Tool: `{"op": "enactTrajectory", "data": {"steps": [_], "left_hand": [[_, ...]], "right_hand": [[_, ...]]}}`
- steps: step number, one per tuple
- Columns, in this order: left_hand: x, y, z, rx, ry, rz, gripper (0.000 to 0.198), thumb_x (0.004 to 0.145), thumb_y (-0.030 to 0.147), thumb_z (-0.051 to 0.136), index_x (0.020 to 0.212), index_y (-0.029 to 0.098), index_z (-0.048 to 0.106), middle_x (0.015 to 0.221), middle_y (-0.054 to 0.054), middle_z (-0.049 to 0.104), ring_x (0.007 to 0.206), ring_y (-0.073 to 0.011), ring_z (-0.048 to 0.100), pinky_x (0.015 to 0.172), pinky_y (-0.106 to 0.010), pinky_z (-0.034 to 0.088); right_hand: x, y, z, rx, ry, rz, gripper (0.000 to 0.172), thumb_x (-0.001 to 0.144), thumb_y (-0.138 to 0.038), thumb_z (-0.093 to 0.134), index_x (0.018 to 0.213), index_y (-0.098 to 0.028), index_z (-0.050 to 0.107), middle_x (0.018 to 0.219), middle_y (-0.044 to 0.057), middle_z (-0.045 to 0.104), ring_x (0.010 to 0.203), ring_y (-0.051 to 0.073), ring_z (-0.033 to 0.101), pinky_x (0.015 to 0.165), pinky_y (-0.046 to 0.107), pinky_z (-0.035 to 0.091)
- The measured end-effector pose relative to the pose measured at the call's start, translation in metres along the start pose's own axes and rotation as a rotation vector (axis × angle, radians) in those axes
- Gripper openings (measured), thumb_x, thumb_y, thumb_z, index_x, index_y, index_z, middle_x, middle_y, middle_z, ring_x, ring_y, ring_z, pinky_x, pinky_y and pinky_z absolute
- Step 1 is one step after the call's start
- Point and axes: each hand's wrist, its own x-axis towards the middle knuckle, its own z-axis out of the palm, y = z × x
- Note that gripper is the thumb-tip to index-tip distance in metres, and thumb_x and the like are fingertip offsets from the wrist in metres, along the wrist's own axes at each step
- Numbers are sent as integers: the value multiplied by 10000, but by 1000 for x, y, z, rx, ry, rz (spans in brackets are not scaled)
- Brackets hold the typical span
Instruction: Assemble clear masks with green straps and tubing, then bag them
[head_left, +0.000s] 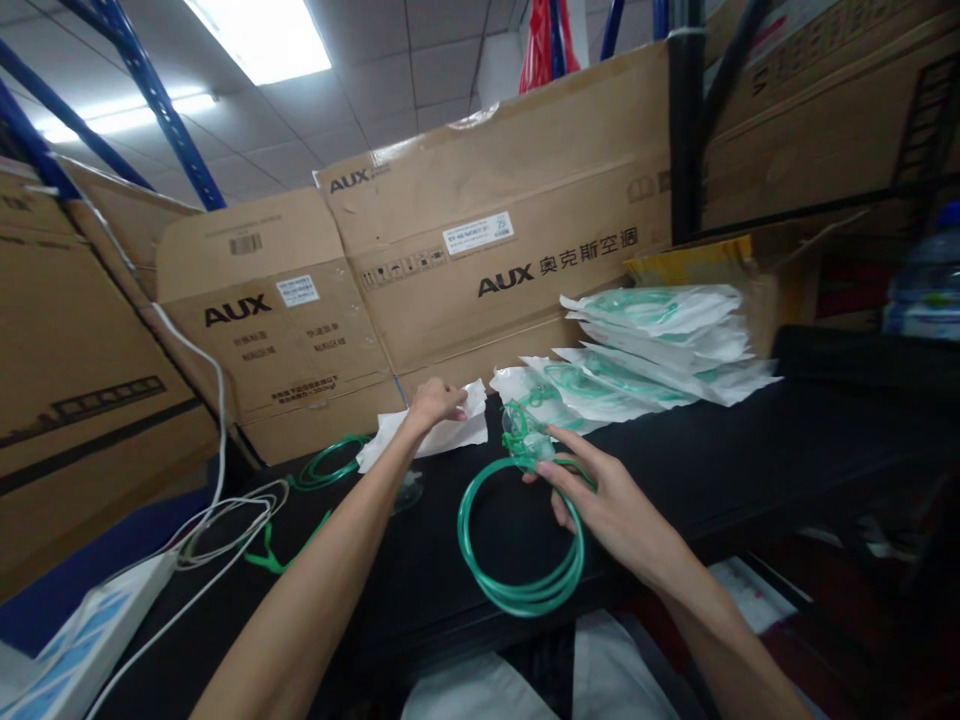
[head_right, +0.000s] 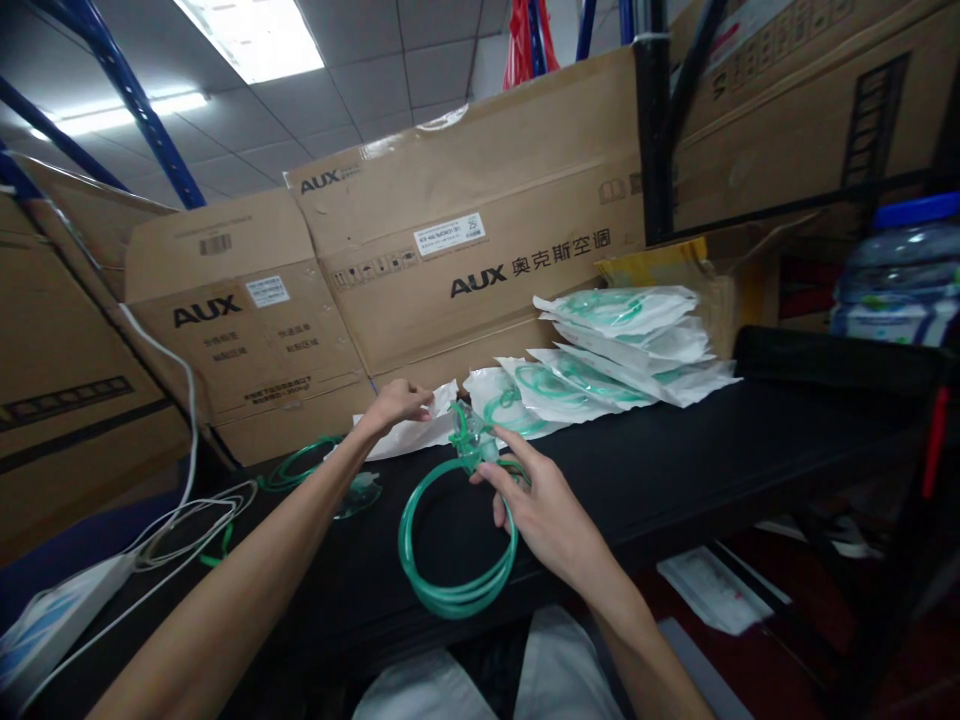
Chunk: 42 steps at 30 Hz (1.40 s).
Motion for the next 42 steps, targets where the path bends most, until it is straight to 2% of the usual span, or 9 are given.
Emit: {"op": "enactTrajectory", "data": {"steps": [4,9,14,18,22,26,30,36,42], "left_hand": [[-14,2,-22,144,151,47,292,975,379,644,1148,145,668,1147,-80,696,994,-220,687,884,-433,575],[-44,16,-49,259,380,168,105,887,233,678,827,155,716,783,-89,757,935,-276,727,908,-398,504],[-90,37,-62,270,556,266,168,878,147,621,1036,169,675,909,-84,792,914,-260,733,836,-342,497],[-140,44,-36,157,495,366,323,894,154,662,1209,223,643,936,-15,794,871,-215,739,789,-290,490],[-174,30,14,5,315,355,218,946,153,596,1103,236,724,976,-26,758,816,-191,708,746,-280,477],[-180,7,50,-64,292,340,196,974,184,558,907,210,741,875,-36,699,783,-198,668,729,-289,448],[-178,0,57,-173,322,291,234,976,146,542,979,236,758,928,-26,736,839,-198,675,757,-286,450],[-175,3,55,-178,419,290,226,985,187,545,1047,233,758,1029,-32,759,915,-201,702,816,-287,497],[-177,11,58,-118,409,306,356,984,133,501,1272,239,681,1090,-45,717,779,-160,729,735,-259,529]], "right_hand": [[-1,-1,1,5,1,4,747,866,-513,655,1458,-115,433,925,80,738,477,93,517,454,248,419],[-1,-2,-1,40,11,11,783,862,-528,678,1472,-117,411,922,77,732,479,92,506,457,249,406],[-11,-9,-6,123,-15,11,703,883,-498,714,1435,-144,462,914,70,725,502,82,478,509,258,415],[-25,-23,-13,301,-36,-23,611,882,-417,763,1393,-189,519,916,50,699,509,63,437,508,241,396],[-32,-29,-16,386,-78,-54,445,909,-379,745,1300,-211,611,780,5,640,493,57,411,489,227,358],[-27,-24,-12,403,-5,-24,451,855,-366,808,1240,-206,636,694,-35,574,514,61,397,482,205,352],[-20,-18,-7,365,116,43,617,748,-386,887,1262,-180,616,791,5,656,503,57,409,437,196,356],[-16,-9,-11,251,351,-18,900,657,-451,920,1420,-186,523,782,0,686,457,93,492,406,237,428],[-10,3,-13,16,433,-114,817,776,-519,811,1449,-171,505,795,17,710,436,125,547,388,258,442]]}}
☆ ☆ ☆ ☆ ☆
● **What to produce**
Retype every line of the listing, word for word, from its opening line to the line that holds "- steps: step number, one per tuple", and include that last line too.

● **Task output**
Tool: `{"op": "enactTrajectory", "data": {"steps": [_], "left_hand": [[_, ...]], "right_hand": [[_, ...]]}}`
- steps: step number, one per tuple

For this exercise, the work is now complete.